__Activity__:
Copy all records precisely, apart from the pictures.

__Source information__:
★ ★ ★
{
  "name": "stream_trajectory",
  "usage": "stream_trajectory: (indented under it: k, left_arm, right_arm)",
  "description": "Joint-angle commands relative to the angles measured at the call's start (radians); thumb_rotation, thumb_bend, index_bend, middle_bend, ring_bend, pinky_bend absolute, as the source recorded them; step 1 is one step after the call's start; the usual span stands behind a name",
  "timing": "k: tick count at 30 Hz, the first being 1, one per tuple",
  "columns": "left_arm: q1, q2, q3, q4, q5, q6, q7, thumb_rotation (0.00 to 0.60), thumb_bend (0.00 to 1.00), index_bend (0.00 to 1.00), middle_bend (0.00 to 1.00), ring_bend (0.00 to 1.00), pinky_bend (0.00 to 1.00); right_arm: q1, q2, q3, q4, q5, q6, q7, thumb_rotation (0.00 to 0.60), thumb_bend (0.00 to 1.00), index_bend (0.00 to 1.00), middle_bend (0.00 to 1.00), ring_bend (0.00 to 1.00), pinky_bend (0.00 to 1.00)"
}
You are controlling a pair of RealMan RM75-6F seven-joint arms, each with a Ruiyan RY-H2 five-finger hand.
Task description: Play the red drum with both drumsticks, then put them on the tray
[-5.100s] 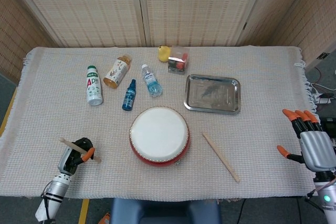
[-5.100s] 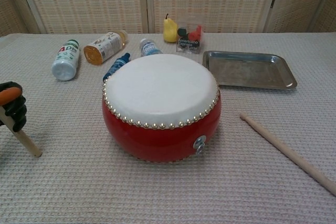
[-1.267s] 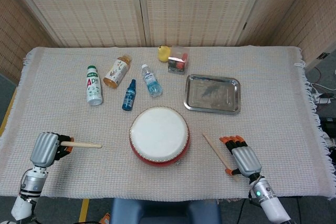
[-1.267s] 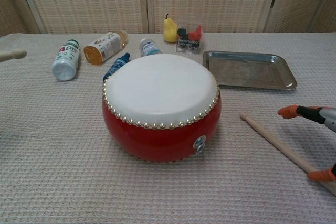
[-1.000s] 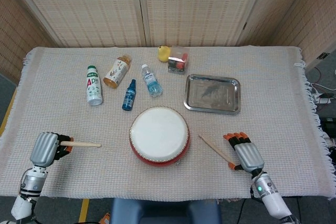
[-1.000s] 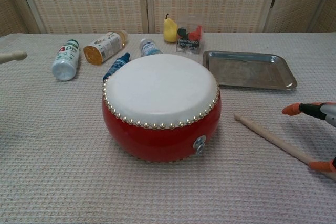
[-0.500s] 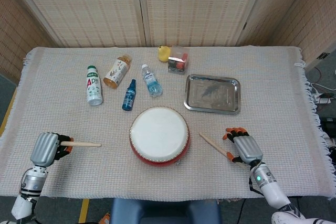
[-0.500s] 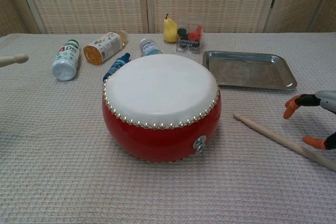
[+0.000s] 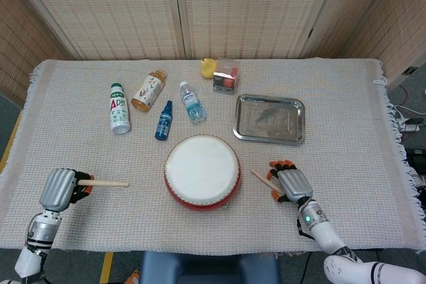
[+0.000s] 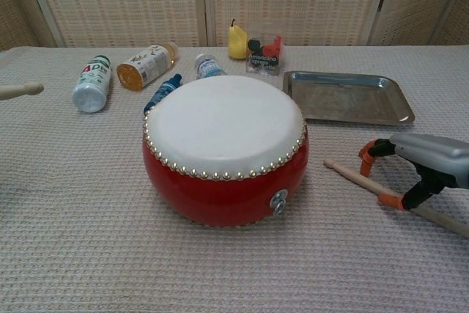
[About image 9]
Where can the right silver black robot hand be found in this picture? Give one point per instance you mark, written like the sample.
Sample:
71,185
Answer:
296,184

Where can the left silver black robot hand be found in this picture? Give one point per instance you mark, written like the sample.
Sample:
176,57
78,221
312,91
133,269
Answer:
56,189

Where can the wooden drumstick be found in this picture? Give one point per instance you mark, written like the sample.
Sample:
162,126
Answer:
259,176
110,183

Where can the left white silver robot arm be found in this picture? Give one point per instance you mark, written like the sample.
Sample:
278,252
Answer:
41,230

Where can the rectangular stainless steel tray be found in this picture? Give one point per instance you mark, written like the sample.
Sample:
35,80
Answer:
269,119

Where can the red drum with white skin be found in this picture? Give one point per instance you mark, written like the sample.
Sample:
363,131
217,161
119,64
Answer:
201,167

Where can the beige woven tablecloth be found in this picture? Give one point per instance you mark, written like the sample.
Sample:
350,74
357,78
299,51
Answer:
83,131

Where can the white green-capped drink bottle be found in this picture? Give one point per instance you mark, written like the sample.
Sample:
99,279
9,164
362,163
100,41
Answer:
119,111

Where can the blue robot torso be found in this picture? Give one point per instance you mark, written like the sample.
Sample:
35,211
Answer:
209,264

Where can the orange packet on floor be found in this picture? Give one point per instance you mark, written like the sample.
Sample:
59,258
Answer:
133,278

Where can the small blue spray bottle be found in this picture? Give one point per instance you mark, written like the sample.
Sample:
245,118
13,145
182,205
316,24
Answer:
163,124

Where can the black box on floor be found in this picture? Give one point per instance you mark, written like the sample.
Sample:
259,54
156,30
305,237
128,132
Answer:
418,159

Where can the clear box of coffee capsules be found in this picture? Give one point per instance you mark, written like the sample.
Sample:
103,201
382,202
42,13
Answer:
226,79

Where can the white power strip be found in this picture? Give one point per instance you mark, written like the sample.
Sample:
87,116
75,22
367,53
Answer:
411,127

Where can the clear water bottle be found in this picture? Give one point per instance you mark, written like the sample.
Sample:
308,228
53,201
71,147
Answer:
193,104

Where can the amber tea bottle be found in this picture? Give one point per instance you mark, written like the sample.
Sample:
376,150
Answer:
148,92

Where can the yellow toy pear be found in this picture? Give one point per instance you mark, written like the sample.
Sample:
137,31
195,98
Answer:
207,69

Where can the woven bamboo folding screen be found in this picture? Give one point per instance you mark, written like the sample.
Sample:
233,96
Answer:
116,14

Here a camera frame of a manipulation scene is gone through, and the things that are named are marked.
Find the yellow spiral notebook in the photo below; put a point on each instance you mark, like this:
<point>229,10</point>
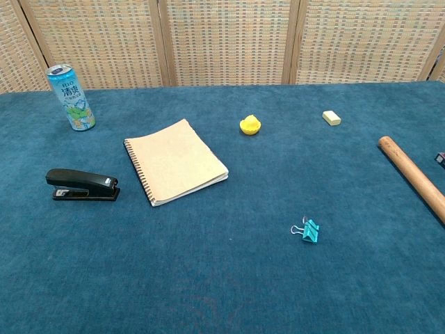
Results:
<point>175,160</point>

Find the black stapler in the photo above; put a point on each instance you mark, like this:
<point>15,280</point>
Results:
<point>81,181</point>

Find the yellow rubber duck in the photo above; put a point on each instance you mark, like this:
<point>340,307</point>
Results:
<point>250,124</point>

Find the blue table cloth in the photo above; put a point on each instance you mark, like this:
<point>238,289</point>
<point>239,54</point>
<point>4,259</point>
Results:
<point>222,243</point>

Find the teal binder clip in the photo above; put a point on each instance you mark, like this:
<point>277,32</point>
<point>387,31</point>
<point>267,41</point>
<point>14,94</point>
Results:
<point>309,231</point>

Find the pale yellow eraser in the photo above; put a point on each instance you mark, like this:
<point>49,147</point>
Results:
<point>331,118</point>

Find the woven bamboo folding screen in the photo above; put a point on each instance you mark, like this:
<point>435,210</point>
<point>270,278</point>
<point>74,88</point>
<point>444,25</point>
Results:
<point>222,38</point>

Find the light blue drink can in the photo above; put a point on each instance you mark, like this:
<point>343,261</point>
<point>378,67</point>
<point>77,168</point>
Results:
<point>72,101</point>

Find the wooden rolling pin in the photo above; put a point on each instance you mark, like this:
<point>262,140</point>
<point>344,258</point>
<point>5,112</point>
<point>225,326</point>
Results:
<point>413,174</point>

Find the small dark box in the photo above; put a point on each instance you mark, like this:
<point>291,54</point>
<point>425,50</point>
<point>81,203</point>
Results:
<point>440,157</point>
★ ★ ★
__Your response__:
{
  "name": "stream_trajectory",
  "usage": "stream_trajectory: (indented under it: k, left_arm, right_arm)",
  "description": "Joint-angle commands relative to the angles measured at the call's start (radians); thumb_rotation, thumb_bend, index_bend, middle_bend, ring_bend, pinky_bend absolute, as the source recorded them; step 1 is one step after the call's start; the usual span stands behind a name",
  "timing": "k: tick count at 30 Hz, the first being 1, one per tuple",
  "columns": "left_arm: q1, q2, q3, q4, q5, q6, q7, thumb_rotation (0.00 to 0.60), thumb_bend (0.00 to 1.00), index_bend (0.00 to 1.00), middle_bend (0.00 to 1.00), ring_bend (0.00 to 1.00), pinky_bend (0.00 to 1.00); right_arm: q1, q2, q3, q4, q5, q6, q7, thumb_rotation (0.00 to 0.60), thumb_bend (0.00 to 1.00), index_bend (0.00 to 1.00), middle_bend (0.00 to 1.00), ring_bend (0.00 to 1.00), pinky_bend (0.00 to 1.00)"
}
You are controlling a pair of RealMan RM75-6F seven-joint arms, each with a Ruiyan RY-H2 five-finger hand.
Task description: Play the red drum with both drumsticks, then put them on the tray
[-5.100s] 
[-5.100s] 
[-1.267s] 
[-1.267s] 
[-1.000s] 
[-1.000s] 
[-0.500s] 
[-0.500s] 
[+0.000s] 
[+0.000s] 
[About image 9]
Where can the right silver black robot hand be found in this picture? Give one point per instance you mark, written like the sample.
Sample:
71,185
Answer:
296,184

Where can the left silver black robot hand be found in this picture? Give one point per instance you mark, written like the sample.
Sample:
176,57
78,221
312,91
133,269
Answer:
56,189

Where can the wooden drumstick be found in this picture? Give one point per instance you mark, written like the sample.
Sample:
162,126
Answer:
259,176
110,183

Where can the left white silver robot arm be found in this picture? Give one point per instance you mark, written like the sample.
Sample:
278,252
Answer:
41,230

Where can the rectangular stainless steel tray be found in this picture? Give one point per instance you mark, written like the sample.
Sample:
35,80
Answer:
269,119

Where can the red drum with white skin be found in this picture? Give one point per instance you mark, written like the sample.
Sample:
363,131
217,161
119,64
Answer:
201,167

Where can the beige woven tablecloth be found in this picture? Give one point per instance you mark, written like the sample.
Sample:
350,74
357,78
299,51
Answer:
83,131

Where can the white green-capped drink bottle be found in this picture? Give one point per instance you mark, written like the sample.
Sample:
99,279
9,164
362,163
100,41
Answer:
119,111

Where can the blue robot torso be found in this picture? Give one point per instance you mark, written like the sample.
Sample:
35,211
Answer:
209,264

Where can the orange packet on floor be found in this picture? Give one point per instance you mark, written like the sample.
Sample:
59,258
Answer:
133,278

Where can the small blue spray bottle be found in this picture? Give one point per instance you mark, written like the sample.
Sample:
245,118
13,145
182,205
316,24
Answer:
163,124

Where can the black box on floor be found in this picture? Give one point per instance you mark, written like the sample.
Sample:
259,54
156,30
305,237
128,132
Answer:
418,159

Where can the clear box of coffee capsules be found in this picture? Give one point per instance you mark, written like the sample.
Sample:
103,201
382,202
42,13
Answer:
226,79

Where can the white power strip be found in this picture? Give one point per instance you mark, written like the sample.
Sample:
87,116
75,22
367,53
Answer:
411,127

Where can the clear water bottle be found in this picture? Give one point per instance you mark, written like the sample.
Sample:
308,228
53,201
71,147
Answer:
193,104

Where can the amber tea bottle be found in this picture? Give one point per instance you mark, written like the sample.
Sample:
376,150
Answer:
148,92

Where can the yellow toy pear be found in this picture? Give one point per instance you mark, written like the sample.
Sample:
137,31
195,98
Answer:
207,69

Where can the woven bamboo folding screen be found in this picture? Give one point per instance you mark, written like the sample.
Sample:
233,96
Answer:
116,14

Here a camera frame of a manipulation scene is gone through, and the things that are named are marked.
Find the yellow spiral notebook in the photo below; put a point on each instance you mark, like this:
<point>229,10</point>
Results:
<point>175,160</point>

Find the black stapler in the photo above; put a point on each instance you mark, like this:
<point>15,280</point>
Results:
<point>81,181</point>

Find the yellow rubber duck in the photo above; put a point on each instance you mark, like this:
<point>340,307</point>
Results:
<point>250,124</point>

Find the blue table cloth in the photo above; put a point on each instance you mark, like this:
<point>238,289</point>
<point>239,54</point>
<point>4,259</point>
Results:
<point>222,243</point>

Find the teal binder clip in the photo above; put a point on each instance you mark, like this:
<point>277,32</point>
<point>387,31</point>
<point>267,41</point>
<point>14,94</point>
Results:
<point>309,231</point>

Find the pale yellow eraser in the photo above; put a point on each instance you mark, like this:
<point>49,147</point>
Results:
<point>331,118</point>

Find the woven bamboo folding screen in the photo above; put a point on each instance you mark, like this:
<point>435,210</point>
<point>270,278</point>
<point>74,88</point>
<point>444,25</point>
Results:
<point>222,38</point>

Find the light blue drink can in the photo above; put a point on each instance you mark, like this:
<point>343,261</point>
<point>378,67</point>
<point>77,168</point>
Results:
<point>72,101</point>

Find the wooden rolling pin in the photo above; put a point on each instance you mark, like this:
<point>262,140</point>
<point>344,258</point>
<point>5,112</point>
<point>225,326</point>
Results:
<point>413,174</point>

Find the small dark box in the photo above; put a point on each instance you mark, like this:
<point>291,54</point>
<point>425,50</point>
<point>81,203</point>
Results:
<point>440,157</point>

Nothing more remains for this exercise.